Wife: Ooh, did you already brush your teeth?!
Me, hiding my 7th Mint Julep: Yesh.
i sent all my sims to universitey & they all became computer scientists & proved they were living in a simulation so i unpluged my computor
My wife told me not to say anything about her friend’s lazy eye so I made sure to give numerous compliments on her super-athletic one.
I wore a baggy sweatshirt and leggings to Walmart and before I knew it, I was being wrapped in a blue vest while employees chanted, “One of us! One of us!”
DO YOU WANT ME TO RAP?
I WILL RAP!– how I threaten my kids
Is that two bananas in your pocket or are you happy to see me and also have one banana in your pocket?
I was playing outside with my kids and I tried to jump over something because I forgot I’m 40 anyways who wants to sign my cast?
teacher: where is your assignment?
me: my dog ate it-
[i see my dog standing outside the classroom window. he draws a line across his throat]
me: i mean there was a fire. a homework fire.

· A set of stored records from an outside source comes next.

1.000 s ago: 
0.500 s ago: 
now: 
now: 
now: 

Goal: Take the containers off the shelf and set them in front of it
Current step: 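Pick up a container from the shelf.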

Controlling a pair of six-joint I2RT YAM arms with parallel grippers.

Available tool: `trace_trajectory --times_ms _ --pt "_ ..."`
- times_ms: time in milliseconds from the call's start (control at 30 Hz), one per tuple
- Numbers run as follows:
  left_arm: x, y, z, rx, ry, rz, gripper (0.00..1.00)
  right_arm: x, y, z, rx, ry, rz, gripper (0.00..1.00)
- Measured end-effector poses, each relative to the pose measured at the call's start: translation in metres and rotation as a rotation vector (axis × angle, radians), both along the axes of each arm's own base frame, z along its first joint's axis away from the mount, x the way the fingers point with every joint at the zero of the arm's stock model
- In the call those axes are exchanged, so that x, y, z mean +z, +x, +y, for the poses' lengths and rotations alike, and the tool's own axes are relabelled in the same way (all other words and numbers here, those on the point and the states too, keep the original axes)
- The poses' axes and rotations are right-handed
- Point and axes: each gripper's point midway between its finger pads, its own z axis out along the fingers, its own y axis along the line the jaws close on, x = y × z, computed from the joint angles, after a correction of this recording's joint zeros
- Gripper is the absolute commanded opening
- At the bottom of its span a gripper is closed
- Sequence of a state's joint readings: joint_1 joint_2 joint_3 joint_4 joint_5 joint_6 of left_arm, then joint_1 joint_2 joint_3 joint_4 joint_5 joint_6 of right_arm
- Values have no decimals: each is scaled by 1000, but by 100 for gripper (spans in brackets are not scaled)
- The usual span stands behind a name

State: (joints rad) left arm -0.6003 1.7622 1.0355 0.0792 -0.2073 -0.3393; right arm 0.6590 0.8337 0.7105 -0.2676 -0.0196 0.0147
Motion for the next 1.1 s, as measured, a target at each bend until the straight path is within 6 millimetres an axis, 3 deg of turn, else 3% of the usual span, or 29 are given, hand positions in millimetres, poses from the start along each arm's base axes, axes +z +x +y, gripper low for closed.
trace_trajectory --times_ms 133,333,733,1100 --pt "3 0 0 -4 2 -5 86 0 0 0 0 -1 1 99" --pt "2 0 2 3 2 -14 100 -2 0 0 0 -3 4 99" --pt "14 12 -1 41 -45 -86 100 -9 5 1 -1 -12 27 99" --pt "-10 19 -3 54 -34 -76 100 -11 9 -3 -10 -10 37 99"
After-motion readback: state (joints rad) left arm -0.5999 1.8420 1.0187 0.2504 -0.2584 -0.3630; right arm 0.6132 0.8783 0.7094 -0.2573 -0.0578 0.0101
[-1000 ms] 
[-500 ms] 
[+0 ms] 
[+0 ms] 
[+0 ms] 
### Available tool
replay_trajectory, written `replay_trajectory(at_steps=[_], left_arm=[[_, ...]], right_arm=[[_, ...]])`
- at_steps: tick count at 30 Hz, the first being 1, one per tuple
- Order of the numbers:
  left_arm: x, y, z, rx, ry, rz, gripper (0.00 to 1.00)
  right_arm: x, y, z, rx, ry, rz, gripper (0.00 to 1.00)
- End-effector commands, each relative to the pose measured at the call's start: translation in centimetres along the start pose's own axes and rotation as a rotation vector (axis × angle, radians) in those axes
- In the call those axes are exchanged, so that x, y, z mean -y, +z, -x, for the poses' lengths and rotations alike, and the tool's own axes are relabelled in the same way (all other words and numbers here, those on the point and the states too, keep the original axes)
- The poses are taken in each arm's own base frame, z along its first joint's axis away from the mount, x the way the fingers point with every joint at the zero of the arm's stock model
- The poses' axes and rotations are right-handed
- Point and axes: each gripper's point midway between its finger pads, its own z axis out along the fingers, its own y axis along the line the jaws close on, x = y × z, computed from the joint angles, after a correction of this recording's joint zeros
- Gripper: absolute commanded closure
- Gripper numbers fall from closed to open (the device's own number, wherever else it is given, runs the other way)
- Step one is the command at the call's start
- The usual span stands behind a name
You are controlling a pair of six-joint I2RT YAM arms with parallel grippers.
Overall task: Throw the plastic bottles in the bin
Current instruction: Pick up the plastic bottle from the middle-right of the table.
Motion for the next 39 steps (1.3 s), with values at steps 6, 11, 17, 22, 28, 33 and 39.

Some kids pranked a school board meeting on some Bart Simpson shit and I am crying!! 😭😭😭😭
Why are the moths in this damn desert bigger than birds
How many vultures circling you is good luck?
if you ate peanuts out of those bowls on bars in the 80’s or 90’s you’re a little gross for doing that but you’re also immune to pretty much every virus or disease ever
I wonder what the part of my brain that used to store people’s phone numbers is doing now.
I need someone to hand me a cup of coffee when I wake up so I can have coffee before I make my coffee.